What’s the Point of Hiller Days?

Why we have them and how they impact our everyday school lives.


Ally Holmes

New Hillers banner on the balcony

Getting up early in the morning every weekday to go to school does not allow for optimal brain activity, but with a delayed start time, which received the name Hiller Days, that activity can be drastically improved.

With the regular start time of school being at 7:25 am, the administration pushes the time to 8:15 am giving students an extra fifty minutes of time in the morning.

This idea was not randomly decided on by the administration. Scientific research that went into the final decision. Multiple studies have shown that having a later start time stimulates student learning better than an earlier time.

Assistant Principal Mr. Hanna said, “Science has proven that students, particularly teenagers, who get even an extra 20-25 minutes of sleep, will allow for their brains to engage at a higher level.”

Hiller day serves multiple purposes. It provides time for teachers to meet before school, alongside giving students more time in the morning.

“Without overhauling our entire schedule, we thought we would experiment with a few Fridays and see how that went. Not just with the students’ ability to learn but with traffic patterns and how our teachers dealt with some free time,” Hanna said.

Photo: Student looking at Hiller Day Schedule
Ally Holmes
An HHS student looking at the Hiller Day Schedule

This extra time in the morning allows teachers to collaborate with each other. Usually, in their department groups, they go over lesson plans, grade student work, and bounce ideas off of each other. Teachers enjoy this isolated time on Friday mornings to get together since sometimes during staff meetings, not everyone is always available.

With the first testing of Hiller Days being a success, the administration has been continuously adding Hiller Days to the schedule.

This year, there will be 15 Hiller Days.

“So far students enjoy it. Overall, it seems like a pretty positive thing,” Hanna said.

“I like Hiller Days because you can really do whatever you want, like sleep in or do your work,” sophomore Emma Hansen said.

Sabine DeMartino, sophomore, said she likes Hiller days because “even if you don’t sleep in, you can still come in early and do some homework or talk to your teachers for some extra help, which I think is really cool.”

Freshman Sarah Furlong said, “Hiller Day is for giving stressed-out students extra sleep time.”

While this may be true for some students, others like to spend their extra time in the morning doing other things. This includes getting breakfast, hanging out with friends, or just relaxing before the school day begins.

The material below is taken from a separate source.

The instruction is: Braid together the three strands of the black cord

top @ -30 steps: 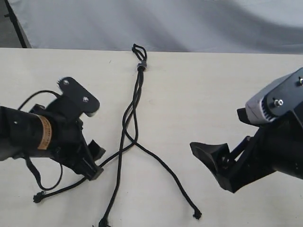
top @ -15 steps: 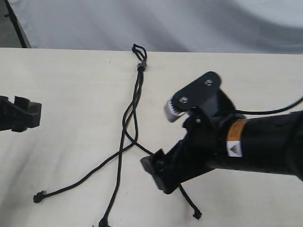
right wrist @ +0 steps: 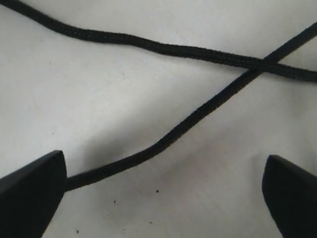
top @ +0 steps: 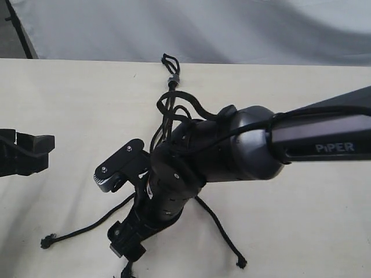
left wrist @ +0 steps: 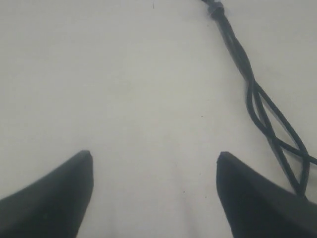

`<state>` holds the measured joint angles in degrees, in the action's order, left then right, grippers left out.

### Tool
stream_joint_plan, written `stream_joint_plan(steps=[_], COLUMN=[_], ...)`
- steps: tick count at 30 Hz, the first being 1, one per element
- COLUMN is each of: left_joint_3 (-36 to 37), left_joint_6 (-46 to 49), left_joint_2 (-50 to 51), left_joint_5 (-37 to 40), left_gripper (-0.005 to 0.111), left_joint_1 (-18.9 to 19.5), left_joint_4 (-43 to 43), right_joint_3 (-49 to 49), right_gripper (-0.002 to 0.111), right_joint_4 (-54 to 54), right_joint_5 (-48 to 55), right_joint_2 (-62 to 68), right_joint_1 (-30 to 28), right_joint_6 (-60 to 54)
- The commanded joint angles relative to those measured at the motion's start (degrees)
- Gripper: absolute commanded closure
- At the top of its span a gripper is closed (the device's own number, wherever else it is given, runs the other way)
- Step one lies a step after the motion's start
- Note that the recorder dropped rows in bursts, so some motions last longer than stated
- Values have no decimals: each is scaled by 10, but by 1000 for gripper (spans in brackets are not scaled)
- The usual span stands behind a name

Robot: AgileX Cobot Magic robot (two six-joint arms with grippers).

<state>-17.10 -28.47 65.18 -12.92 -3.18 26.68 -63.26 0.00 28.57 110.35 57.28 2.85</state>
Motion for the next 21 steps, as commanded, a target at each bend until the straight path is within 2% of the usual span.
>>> stream_joint_plan(steps=[1,3,6,15,18,21], left_joint_3=[3,3,3,3,3,3], left_joint_6=[-4,-4,-4,-4,-4,-4], left_joint_2=[-3,-3,-3,-3,-3,-3], left_joint_5=[-6,-7,-8,-8,-8,-8], left_gripper=[40,40,40,40,40,40], left_joint_1=[4,4,4,4,4,4], left_joint_4=[-2,-2,-2,-2,-2,-2], right_joint_3=[-10,-10,-10,-31,-55,-80], right_gripper=[7,16,35,109,108,108], right_joint_4=[0,0,0,-7,-35,-117], right_joint_5=[7,8,10,47,73,106], right_joint_2=[17,24,31,34,29,27], right_joint_1=[2,2,2,2,2,2], right_joint_6=[-11,-18,-23,-51,-55,-55])
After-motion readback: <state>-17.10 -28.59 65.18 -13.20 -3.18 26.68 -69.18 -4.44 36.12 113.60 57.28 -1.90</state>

There are many options for students who need to take the bus to school in the morning. They can lounge in the library, grab breakfast in the cafeteria, or hang out in the guidance office before school.

Some other schools in the district have permanently delayed the school start time, but there are negatives that are preventing the administration from making a permanent change to the schedule in Hopkinton.

“The science is undoubtable… but the reality is that in the world we live in, the sun rises and it’s time to start your day,” Hanna said.

Photo: Hillers banner
Ally Holmes
New Hillers banner on the balcony

Students brains engage at a higher level later in the day, but sometimes people have to be pushed outside of their comfort zones to achieve success and still need to perform.

“For some families, it’s really important that the students get home before the younger children so that they can watch them after school,” Hanna said. “We have students that have jobs. We have students that play sports, that have other clubs and activities that start around that 2, 3 o’clock hour. So if we push the end of the school day, that is going to get interrupted.”

The administration at the high school surveyed students parents, finding out that kids will go to sleep at a later time knowing they have a Hiller Day the next day. Because of this, students aren’t necessarily getting more sleep than usual.

“We are still in the early stages, this is a pretty long-term plan for us to keep gathering data,” Hanna said.

Hiller days are an ongoing experiment at the high school. With no set deadline, the administrators at Hopkinton High School wanted to see what the feedback would be on a change like this.